Kernel is probably running out of entropy. If your motherboard includes a hardware random number generator, then see if it's supported by the kernel. If not, then you'll need to generate the entropy in some other way - the easiest is to emerge rng-tools and use rngd (/etc/init.d/rngd start). rngd just shovels numbers from /dev/urandom to /dev/random whenever necessary to do so, and that keeps kernel entropy pool filled.

----------

## questionaire

hey thanks  :Smile: 

----------

## KShots

 *Janne Pikkarainen wrote:*   

> Kernel is probably running out of entropy. If your motherboard includes a hardware random number generator, then see if it's supported by the kernel. If not, then you'll need to generate the entropy in some other way - the easiest is to emerge rng-tools and use rngd (/etc/init.d/rngd start). rngd just shovels numbers from /dev/urandom to /dev/random whenever necessary to do so, and that keeps kernel entropy pool filled.

 Hey, I think I'm facing this same problem, although mine never finishes. I'd suspect that questionaire's apache process finishes because he can switch to another console and type away there, generating entropy, and work off of that... but I'm working on a headless, diskless machine. Is there anything I can do about this?

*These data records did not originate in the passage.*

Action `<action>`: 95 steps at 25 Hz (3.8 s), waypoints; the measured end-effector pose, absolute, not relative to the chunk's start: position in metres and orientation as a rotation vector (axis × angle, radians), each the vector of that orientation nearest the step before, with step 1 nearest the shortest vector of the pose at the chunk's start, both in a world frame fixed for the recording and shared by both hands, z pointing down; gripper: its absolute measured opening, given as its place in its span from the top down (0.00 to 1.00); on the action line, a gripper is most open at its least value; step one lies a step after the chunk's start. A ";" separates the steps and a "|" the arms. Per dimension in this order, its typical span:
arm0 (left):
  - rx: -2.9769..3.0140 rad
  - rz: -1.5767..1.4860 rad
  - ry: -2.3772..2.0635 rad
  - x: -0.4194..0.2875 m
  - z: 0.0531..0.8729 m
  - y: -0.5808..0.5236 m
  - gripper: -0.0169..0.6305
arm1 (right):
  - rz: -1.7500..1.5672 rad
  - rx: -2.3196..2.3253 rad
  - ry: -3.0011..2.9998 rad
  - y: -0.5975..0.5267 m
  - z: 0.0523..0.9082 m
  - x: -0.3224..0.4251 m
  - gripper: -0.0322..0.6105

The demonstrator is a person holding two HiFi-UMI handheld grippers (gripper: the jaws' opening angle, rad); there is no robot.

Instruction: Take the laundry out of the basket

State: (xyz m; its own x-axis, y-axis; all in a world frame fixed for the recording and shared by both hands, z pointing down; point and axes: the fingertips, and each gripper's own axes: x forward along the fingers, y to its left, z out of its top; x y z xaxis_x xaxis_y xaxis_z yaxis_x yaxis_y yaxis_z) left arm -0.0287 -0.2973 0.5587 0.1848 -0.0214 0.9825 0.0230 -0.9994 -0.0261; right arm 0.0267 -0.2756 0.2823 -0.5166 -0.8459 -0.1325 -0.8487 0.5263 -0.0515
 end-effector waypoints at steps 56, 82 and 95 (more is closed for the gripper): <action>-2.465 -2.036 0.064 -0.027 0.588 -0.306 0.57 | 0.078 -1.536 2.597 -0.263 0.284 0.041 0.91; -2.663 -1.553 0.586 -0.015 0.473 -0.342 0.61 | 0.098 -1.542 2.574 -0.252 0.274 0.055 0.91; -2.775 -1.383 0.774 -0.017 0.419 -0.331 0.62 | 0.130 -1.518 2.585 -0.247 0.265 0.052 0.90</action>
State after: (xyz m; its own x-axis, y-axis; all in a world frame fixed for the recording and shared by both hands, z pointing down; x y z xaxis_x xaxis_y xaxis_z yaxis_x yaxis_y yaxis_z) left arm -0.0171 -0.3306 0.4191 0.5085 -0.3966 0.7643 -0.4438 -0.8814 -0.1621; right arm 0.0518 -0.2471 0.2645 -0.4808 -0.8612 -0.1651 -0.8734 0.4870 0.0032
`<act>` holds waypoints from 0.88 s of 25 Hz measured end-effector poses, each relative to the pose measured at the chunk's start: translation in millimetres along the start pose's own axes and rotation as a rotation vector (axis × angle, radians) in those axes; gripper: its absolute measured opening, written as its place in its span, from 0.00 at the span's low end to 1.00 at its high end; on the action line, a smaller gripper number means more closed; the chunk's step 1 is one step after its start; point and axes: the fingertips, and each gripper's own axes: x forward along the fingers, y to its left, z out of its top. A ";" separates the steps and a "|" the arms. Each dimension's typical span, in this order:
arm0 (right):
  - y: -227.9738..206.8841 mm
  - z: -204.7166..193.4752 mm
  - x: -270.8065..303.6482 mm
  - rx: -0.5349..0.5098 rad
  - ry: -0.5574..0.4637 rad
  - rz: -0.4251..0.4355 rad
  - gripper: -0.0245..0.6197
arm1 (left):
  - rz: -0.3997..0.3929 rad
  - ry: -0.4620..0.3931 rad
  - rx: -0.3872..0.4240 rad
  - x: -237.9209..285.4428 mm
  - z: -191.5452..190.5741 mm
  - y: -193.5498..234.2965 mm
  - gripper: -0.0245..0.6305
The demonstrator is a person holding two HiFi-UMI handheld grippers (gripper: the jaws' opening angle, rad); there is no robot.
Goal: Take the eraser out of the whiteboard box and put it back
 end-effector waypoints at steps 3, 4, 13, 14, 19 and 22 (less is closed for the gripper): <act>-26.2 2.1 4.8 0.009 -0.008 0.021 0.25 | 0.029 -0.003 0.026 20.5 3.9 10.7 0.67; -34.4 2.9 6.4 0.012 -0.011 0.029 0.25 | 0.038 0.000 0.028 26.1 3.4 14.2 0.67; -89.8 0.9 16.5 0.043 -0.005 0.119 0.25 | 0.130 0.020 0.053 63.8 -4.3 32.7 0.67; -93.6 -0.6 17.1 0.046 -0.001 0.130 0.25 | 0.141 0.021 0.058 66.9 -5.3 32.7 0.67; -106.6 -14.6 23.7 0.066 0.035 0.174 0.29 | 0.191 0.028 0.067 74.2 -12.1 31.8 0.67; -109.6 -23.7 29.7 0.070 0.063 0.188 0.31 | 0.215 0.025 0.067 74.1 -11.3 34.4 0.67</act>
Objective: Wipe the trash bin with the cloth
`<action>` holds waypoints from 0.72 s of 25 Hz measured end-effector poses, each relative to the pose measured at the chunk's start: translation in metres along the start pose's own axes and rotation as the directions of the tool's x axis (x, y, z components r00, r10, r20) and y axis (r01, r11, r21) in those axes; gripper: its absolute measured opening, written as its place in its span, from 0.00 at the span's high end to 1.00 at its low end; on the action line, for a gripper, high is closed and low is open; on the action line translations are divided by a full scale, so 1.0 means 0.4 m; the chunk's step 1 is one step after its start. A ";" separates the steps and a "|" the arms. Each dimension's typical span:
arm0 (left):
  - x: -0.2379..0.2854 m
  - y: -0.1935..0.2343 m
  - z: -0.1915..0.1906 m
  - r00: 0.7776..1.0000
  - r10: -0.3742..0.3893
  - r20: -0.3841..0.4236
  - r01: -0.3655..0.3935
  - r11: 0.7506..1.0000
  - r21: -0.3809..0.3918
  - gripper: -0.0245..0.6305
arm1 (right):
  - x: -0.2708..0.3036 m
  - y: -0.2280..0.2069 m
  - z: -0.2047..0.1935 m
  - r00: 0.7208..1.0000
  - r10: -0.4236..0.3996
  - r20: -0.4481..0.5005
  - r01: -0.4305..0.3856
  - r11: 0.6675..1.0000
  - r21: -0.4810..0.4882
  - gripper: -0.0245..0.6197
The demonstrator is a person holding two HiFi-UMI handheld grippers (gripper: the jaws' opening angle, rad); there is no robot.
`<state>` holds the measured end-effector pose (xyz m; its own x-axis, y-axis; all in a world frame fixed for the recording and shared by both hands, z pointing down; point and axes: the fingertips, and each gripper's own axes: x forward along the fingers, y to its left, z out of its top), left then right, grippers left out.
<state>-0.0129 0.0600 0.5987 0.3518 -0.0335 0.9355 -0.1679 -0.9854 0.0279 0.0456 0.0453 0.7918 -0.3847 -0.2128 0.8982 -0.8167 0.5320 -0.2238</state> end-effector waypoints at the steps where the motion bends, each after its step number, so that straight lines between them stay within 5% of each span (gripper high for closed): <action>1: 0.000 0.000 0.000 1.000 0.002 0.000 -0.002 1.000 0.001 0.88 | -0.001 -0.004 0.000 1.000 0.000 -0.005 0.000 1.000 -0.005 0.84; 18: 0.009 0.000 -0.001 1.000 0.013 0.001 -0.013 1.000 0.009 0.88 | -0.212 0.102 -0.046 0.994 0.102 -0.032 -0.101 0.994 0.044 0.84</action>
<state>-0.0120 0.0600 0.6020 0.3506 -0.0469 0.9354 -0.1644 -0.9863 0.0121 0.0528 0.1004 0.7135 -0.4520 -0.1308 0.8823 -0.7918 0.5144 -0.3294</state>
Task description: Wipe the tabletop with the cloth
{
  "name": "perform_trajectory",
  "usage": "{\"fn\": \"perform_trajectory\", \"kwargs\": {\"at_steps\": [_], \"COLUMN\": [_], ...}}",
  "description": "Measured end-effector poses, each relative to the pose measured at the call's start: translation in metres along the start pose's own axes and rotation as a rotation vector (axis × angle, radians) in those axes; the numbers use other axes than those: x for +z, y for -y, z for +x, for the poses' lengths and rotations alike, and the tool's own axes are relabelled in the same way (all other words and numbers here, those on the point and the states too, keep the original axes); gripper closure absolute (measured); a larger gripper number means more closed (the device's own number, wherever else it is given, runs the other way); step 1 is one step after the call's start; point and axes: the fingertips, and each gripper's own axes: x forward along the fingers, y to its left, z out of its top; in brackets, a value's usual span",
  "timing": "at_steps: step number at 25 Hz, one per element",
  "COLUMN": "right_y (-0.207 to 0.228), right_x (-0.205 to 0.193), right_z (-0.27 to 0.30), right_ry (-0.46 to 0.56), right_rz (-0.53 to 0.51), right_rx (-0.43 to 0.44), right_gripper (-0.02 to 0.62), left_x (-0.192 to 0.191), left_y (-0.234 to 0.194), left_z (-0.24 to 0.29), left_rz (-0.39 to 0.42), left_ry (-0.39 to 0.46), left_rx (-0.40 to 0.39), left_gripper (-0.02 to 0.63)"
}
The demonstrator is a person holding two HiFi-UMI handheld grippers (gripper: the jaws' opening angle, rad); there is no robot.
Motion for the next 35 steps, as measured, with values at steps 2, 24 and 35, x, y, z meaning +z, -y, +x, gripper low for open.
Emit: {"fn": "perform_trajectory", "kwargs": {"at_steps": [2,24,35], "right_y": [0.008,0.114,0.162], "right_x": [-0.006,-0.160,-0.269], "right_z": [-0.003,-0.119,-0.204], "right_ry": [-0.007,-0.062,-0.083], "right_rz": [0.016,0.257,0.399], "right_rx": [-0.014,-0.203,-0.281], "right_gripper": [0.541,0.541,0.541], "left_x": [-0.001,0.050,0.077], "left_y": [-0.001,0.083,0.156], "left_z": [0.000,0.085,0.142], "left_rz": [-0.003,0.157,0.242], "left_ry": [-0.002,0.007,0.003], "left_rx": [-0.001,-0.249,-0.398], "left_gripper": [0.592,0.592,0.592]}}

EDIT: Even though I do have a hardware random number generator support, and told apache to point at /dev/urandom, I still needed rng-tools. Installing that fixed my issue. Thanks!

----------

## CodAv

Another solution is to simply not load mod_auth_digest, as you probably won't need it in most cases.

----------

## KShots

Nope, not unless you're running any kind of encryption with authentication. Me, just about everything I do uses encryption and authentication... so I need my mod_auth_digest. Actually, I don't know of too many useful apache servers in existence that don't use encryption and authentication...

----------

## evilTone

the rndg trick worked a treat for me also

thanks for posting that hint  :Very Happy: 

----------